URLs create an artificial bottleneck and extreme reliance on DNS services by specifying location rather than meaning. For example, the text of the HTML 4.01 specification is a useful document and certainly has an address at the W3C Web site. But does it live in other places on the Internet? It probably is mirrored in a variety of locations, but what happens if the W3C server is unreachable, or DNS services fail to resolve the host? In this case, the resource is unreachable. URLs create a point source for information. Rather than trying to find a particular document, wherever it might be on the Internet, Web users try to go to a particular location. Rather than talking about where something is, Web users should try to talk about what that something is.

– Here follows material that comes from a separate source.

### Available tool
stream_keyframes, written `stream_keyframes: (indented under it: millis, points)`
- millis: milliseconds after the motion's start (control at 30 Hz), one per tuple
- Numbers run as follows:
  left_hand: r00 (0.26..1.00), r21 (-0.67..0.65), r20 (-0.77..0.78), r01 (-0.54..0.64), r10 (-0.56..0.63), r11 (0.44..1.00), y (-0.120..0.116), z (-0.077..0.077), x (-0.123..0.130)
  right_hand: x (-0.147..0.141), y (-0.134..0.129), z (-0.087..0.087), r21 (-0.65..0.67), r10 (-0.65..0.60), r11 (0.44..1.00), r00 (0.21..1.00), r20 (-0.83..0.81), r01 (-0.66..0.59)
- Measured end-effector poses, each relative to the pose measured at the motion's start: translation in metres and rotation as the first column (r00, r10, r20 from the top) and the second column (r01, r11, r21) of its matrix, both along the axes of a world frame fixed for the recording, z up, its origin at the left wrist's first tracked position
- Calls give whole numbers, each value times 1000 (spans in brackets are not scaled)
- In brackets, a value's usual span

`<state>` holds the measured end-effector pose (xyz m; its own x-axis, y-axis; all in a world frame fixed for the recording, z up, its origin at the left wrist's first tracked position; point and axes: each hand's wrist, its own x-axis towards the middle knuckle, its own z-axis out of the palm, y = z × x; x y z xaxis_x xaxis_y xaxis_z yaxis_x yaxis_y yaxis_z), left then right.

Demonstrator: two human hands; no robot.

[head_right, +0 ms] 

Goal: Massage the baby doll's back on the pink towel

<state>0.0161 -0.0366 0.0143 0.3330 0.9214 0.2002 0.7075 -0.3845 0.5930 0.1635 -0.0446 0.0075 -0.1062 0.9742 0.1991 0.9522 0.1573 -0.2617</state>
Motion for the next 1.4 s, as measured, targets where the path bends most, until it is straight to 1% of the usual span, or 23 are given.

Talking about what a document is rather than where it is makes sense when you consider how information is organized outside the Internet. Nobody talks about which library carries a particular book, or what shelf it is on. The relevant information is the title of the book, its author, and perhaps some other information. But what happens if two or more books have the same title, or two authors have the same name ? This actually is quite common. Generally , a book should have a unique identifier such as an ISBN number that, when combined with other descriptive information, such as the author, publisher, and publication date, uniquely describes the book. This naming scheme enables people to specify a particular book and then hunt it down.
The Web, however, isn't as ordered as a library. On the Web, people name their documents whatever they like, and search robots organize their indexes however they like. Categorizing things is difficult. The only unique item for documents is the URL, which simply says where the document lives. But how many URLs does the HTML 4 specification have? A document might exist in many places. Even worse than a document with multiple locations, what happens when the content at the location changes? Perhaps a particular URL address points to information about dogs one day and cats the next . This is how the Web really is. However, a great deal of research is being done to address some of the shortcomings of the Web and its addressing schemes.
A new set of addressing ideas, including URNs, URCs, and URIs, are emerging to remedy some of the Web's shortcomings. A uniform resource name (URN) can locate a resource by giving it a unique symbolic name rather than a unique address. Network services analogous to the current DNS services will transparently translate a URN into the URL (server IP address, directory path , and filename) needed to actually locate a resource. This translation could be used to select the closest server, to improve document delivery speed, or to try various backup servers in case a server is unavailable. The benefit of the abstraction provided by URNs should be obvious from this simple idea alone.
To better understand the logic behind URNs, consider domain names, such as www.democompany.com. These names are already translated into numeric IP addresses, such as 192.102.249.3, all the time. This mapping provides the ability to change a machine's numeric address or location without seriously disrupting access to it because the name stays the same. Furthermore, numeric addresses provide no meaning to a user, whereas domain names provide some indication of the entity in question. Obviously, the level of abstraction provided by a system such as DNS would make sense on the Web. Rather than typing some unwieldy URL, a URN would be issued that would be translated to an underlying URL. Some experts worry that using a resolving system to translate URNs to URLs is inherently flawed and will not scale well. Because the DNS system is fairly fragile, there might be some truth to this concern. Another problem is that, in reality, URNs probably won't be something easy to remember, such as urn: booktitle , but will instead be something more difficult, such as urn:isbn: 0-12-518408-5.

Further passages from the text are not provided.